# Required action
Restate each of the lines given below, word for word.

*** Begin section ***

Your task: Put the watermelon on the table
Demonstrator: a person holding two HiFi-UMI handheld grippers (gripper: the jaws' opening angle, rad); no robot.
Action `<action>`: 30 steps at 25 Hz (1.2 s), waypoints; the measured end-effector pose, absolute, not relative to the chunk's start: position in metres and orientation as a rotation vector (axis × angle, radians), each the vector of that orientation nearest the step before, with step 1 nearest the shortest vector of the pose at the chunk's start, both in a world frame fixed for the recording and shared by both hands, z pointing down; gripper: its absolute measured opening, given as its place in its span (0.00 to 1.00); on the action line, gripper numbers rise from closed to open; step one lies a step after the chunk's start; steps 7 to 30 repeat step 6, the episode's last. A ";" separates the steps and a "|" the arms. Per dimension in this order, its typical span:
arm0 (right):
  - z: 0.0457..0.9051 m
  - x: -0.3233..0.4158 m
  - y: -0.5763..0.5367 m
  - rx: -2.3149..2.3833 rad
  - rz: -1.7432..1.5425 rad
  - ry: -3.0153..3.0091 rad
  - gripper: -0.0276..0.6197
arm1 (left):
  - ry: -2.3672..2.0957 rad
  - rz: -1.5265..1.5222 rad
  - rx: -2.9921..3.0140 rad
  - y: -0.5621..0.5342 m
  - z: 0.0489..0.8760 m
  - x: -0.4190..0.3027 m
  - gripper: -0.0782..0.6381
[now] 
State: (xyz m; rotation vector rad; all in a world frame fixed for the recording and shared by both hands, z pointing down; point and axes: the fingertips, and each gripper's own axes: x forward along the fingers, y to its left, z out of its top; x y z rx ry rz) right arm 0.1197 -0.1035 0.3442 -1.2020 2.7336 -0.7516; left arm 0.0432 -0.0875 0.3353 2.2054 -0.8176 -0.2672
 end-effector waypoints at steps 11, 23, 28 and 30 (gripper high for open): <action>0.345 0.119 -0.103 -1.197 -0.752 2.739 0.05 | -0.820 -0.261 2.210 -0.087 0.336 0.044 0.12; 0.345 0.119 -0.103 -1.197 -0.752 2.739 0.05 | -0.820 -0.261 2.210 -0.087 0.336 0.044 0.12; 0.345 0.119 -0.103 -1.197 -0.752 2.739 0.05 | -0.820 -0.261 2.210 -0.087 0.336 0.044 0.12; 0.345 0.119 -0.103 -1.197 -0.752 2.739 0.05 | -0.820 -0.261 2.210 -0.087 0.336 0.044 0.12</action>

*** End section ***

# Answer to this problem
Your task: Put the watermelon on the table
Demonstrator: a person holding two HiFi-UMI handheld grippers (gripper: the jaws' opening angle, rad); no robot.
Action `<action>`: 30 steps at 25 Hz (1.2 s), waypoints; the measured end-effector pose, absolute, not relative to the chunk's start: position in metres and orientation as a rotation vector (axis × angle, radians), each the vector of that orientation nearest the step before, with step 1 nearest the shortest vector of the pose at the chunk's start, both in a world frame fixed for the recording and shared by both hands, z pointing down; gripper: its absolute measured opening, given as its place in its span (0.00 to 1.00); on the action line, gripper numbers rise from closed to open; step one lies a step after the chunk's start; steps 7 to 30 repeat step 6, the episode's last. A ";" separates the steps and a "|" the arms. Per dimension in this order, its typical span:
arm0 (right):
  - z: 0.0457..0.9051 m
  - x: -0.3233..0.4158 m
  - y: -0.5763..0.5367 m
  - rx: -2.3149..2.3833 rad
  - rz: -1.7432..1.5425 rad
  - ry: -3.0153..3.0091 rad
  - gripper: -0.0276..0.6197
arm1 (left):
  - ry: -2.3672..2.0957 rad
  - rz: -1.5265..1.5222 rad
  - rx: -2.9921..3.0140 rad
  - y: -0.5621..0.5342 m
  - z: 0.0489..0.8760 m
  - x: -0.4190..0.3027 m
  - gripper: -0.0782..0.6381
[now] 
State: (xyz m; rotation vector rad; all in a world frame fixed for the recording and shared by both hands, z pointing down; point and axes: the fingertips, and each gripper's own axes: x forward along the fingers, y to its left, z out of its top; x y z rx ry rz) right arm 0.1197 -0.1035 0.3442 -1.2020 2.7336 -0.7516; left arm 0.0432 -0.0875 0.3353 2.2054 -0.8176 -0.2672
 end-effector waypoints at steps 11, 23, 28 and 30 (gripper high for open): <action>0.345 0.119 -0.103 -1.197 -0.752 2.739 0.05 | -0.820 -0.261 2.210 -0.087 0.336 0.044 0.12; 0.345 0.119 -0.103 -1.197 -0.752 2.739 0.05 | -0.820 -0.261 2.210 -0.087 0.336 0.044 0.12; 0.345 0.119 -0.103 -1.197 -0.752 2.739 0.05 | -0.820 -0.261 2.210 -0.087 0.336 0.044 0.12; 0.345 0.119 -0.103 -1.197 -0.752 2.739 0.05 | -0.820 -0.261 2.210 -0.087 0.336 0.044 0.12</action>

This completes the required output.